7 Nov (NucNet): An agreement between Canada and India will provide access for members of Canada's nuclear industry to India’s expanding nuclear market and facilitate the exploration of joint commercial ventures and research and development, Canada’s government has said.

The government said in a statement that the Nuclear Cooperation Agreement (NCA) will allow Canadian firms to export and import controlled nuclear materials, equipment and technology to and from India to facilities under safeguards applied by the International Atomic Energy Agency.

Yesterday the governments of the two countries announced that a so-called ‘Appropriate Arrangement’ had been agreed which was “a final element” of the NCA, originally signed between Canada and India in June 2010.
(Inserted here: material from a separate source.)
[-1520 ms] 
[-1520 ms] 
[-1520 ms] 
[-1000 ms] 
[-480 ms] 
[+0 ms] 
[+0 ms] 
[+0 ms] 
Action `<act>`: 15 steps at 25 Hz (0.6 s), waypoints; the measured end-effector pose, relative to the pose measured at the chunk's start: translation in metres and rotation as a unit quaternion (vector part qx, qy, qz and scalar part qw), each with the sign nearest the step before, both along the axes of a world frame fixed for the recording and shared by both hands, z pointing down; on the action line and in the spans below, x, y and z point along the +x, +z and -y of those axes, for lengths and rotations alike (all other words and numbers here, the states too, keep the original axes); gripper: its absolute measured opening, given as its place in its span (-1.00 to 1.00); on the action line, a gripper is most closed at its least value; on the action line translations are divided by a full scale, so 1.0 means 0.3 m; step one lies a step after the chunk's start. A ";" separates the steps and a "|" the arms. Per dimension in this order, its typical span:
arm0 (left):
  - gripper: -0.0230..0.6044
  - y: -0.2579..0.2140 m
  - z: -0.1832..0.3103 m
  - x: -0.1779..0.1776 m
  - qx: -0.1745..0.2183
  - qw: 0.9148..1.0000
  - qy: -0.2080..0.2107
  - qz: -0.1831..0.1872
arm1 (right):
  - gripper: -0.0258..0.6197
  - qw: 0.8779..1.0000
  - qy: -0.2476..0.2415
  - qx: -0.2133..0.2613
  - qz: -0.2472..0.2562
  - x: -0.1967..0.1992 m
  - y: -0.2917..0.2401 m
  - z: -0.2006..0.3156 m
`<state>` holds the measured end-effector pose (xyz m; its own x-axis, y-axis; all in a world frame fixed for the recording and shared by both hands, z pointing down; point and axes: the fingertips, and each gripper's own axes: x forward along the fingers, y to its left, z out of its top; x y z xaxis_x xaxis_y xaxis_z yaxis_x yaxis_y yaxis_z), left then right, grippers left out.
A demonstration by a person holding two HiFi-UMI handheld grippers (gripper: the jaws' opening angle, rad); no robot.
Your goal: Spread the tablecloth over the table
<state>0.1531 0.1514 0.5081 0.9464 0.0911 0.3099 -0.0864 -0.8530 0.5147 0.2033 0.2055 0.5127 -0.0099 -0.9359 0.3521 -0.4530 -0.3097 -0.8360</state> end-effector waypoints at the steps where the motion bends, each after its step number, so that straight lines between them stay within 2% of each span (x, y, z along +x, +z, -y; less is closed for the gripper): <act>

NCAs provide international treaty-level assurances that nuclear material, equipment and technology originating in Canada will only be used only for civilian and peaceful applications, the government said.

Canada’s prime minister Stephen Harper said the conclusion of the administrative arrangement with India will “facilitate opportunities for Canadian companies to play a greater role in meeting India’s growing energy needs”.

He said: “It is expected to generate millions of dollars in new business contracts between our countries and to create high-quality new jobs here at home.”

Canada’s government said its nuclear non-proliferation policy establishes the conditions under which Canada can engage in nuclear cooperation with other countries. It said: “The government regulates the export of nuclear items to ensure they are exported only to countries that meet Canada’s stringent non-proliferation and security requirements.”

The chairman of Canada’s nuclear regulator said the agreement will ensure that “appropriate oversight” is exercised to make sure exports are used for peaceful purposes only.

Canadian Nuclear Safety Commission (CNSC) chairman Michael Binder said the arrangement establishes a new joint committee between Canada and India to ensure “ongoing discussions and information sharing in a number of areas”.

The committee will allow both countries to share expertise in areas such as research and development, safety, and next generation nuclear facilities.

Now that the negotiations for the Appropriate Arrangement are complete, the CNSC and India’s Department of Atomic Energy will formally sign them and the governments of Canada and India will take the necessary steps to bring the NCA into force “in a timely manner”, a statement from Mr Harper’s office said.

In March 2012, India said it would be pushing ahead with plans to increase its nuclear energy generation capacity to 62,000 megawatts by 2032, up from 4,391 MW today.

India has 20 nuclear units in commercial operation and seven under construction. Those seven would add 4,824 MW to the country’s existing generation capacity bringing it to 9,125 MW.